* [Task to complete]
The records below hold a stretch from the line with "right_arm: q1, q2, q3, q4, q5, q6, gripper" through the line with "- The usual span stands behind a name"; return exactly those lines, ends included, and nothing more.
[[ Records provided open ]]
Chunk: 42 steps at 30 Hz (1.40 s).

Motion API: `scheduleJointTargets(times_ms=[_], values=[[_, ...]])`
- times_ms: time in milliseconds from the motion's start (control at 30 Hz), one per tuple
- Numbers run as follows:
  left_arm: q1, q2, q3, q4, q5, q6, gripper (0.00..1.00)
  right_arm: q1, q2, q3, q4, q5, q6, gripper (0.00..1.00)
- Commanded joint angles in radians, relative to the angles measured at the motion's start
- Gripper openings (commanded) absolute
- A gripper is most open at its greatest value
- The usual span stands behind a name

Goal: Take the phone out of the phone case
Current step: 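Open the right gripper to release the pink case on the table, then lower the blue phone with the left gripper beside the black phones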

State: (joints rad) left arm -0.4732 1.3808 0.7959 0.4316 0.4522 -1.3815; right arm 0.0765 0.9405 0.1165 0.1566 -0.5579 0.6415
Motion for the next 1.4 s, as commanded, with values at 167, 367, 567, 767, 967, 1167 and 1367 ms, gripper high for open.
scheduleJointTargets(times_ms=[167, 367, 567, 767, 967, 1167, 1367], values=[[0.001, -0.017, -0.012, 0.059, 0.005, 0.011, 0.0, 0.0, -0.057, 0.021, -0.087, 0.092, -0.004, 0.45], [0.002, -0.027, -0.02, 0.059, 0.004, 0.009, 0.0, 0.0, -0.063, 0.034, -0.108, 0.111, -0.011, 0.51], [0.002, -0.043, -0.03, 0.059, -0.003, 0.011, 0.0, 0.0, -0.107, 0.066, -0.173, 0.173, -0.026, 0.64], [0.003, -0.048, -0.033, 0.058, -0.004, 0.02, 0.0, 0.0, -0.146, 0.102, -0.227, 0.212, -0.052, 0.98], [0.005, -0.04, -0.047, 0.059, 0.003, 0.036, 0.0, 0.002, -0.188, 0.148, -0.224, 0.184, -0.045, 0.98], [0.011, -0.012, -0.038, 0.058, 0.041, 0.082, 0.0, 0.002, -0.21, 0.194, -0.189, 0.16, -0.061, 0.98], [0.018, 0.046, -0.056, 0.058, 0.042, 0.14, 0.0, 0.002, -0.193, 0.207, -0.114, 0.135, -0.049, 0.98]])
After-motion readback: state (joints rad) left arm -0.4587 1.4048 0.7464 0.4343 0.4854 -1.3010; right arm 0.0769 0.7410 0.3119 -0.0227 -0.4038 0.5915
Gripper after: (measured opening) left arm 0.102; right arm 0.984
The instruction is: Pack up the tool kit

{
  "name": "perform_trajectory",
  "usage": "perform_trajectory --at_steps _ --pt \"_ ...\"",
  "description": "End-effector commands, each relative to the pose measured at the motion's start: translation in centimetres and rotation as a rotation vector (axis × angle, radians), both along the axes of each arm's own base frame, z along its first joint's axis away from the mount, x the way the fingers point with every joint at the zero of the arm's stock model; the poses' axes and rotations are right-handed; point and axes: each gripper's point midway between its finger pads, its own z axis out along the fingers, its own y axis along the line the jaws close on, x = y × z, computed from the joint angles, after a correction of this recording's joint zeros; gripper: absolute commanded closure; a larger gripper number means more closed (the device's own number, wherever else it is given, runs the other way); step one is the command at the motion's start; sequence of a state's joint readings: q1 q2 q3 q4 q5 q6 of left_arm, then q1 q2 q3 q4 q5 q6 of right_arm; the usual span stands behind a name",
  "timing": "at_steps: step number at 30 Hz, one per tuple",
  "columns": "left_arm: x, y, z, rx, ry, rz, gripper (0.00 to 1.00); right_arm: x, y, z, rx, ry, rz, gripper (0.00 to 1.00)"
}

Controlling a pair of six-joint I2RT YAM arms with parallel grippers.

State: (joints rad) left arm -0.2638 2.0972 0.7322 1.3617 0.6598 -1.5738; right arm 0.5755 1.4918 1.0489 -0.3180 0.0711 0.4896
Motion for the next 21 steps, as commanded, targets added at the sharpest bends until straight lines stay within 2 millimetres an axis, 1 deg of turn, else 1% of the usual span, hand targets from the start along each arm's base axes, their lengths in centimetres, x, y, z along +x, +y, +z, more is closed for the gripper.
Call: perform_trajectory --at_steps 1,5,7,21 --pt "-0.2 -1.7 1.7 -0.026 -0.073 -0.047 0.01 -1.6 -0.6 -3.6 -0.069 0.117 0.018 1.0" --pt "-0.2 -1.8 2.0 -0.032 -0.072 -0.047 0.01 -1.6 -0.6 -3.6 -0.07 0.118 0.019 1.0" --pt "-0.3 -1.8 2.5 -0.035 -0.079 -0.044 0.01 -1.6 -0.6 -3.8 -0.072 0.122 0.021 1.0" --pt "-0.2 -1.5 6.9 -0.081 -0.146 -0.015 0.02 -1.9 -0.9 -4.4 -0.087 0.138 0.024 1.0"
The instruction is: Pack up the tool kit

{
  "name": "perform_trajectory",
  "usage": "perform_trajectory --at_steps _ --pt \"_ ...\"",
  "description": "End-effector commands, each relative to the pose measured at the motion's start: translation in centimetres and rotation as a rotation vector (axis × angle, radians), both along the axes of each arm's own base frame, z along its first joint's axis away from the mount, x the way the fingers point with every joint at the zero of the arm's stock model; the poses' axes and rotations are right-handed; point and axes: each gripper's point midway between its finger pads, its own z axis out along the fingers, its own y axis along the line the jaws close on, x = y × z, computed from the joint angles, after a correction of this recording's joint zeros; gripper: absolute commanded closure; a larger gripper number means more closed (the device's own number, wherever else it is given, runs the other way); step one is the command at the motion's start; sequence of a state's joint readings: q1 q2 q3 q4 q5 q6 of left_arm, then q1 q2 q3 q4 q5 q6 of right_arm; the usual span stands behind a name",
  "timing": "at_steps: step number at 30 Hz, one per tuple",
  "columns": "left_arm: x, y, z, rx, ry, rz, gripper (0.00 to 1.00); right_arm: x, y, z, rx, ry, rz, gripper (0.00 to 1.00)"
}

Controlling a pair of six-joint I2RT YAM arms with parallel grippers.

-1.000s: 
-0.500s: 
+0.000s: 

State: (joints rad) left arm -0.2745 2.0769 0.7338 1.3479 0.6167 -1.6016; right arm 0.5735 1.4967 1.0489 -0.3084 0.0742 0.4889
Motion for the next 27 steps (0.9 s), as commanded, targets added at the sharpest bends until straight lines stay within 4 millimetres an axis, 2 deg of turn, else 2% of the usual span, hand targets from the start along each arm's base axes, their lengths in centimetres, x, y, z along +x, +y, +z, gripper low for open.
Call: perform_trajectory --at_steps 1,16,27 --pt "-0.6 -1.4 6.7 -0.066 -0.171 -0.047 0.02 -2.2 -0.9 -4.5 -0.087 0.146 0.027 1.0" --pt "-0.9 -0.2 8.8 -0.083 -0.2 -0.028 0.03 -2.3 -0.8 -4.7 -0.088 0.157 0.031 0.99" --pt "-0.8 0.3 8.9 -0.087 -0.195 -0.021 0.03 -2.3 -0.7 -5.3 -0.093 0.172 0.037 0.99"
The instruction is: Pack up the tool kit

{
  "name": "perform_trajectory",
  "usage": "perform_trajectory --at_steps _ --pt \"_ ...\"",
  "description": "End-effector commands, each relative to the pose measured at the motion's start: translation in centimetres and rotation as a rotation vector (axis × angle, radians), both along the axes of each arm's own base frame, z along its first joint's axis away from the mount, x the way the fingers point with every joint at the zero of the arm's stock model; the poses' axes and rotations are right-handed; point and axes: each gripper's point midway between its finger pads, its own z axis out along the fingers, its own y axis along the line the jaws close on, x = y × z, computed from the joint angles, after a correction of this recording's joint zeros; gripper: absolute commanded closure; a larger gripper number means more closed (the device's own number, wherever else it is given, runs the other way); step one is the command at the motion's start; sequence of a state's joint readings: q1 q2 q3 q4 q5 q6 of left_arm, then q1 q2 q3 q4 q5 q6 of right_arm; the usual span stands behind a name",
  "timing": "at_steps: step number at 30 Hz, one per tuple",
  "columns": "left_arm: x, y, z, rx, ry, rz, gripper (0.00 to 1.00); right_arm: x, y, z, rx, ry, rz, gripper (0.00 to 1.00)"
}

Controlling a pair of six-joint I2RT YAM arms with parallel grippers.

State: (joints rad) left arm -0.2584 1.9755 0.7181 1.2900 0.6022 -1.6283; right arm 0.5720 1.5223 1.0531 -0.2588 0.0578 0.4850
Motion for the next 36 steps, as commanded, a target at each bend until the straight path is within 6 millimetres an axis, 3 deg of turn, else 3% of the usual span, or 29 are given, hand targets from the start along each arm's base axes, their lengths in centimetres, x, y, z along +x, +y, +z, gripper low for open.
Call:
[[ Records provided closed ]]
* [Exercise result]
  right_arm: q1, q2, q3, q4, q5, q6, gripper (0.00..1.00)
- Commanded joint angles in radians, relative to the angles measured at the motion's start
- Gripper openings (commanded) absolute
- A gripper is most open at its greatest value
- The usual span stands behind a name

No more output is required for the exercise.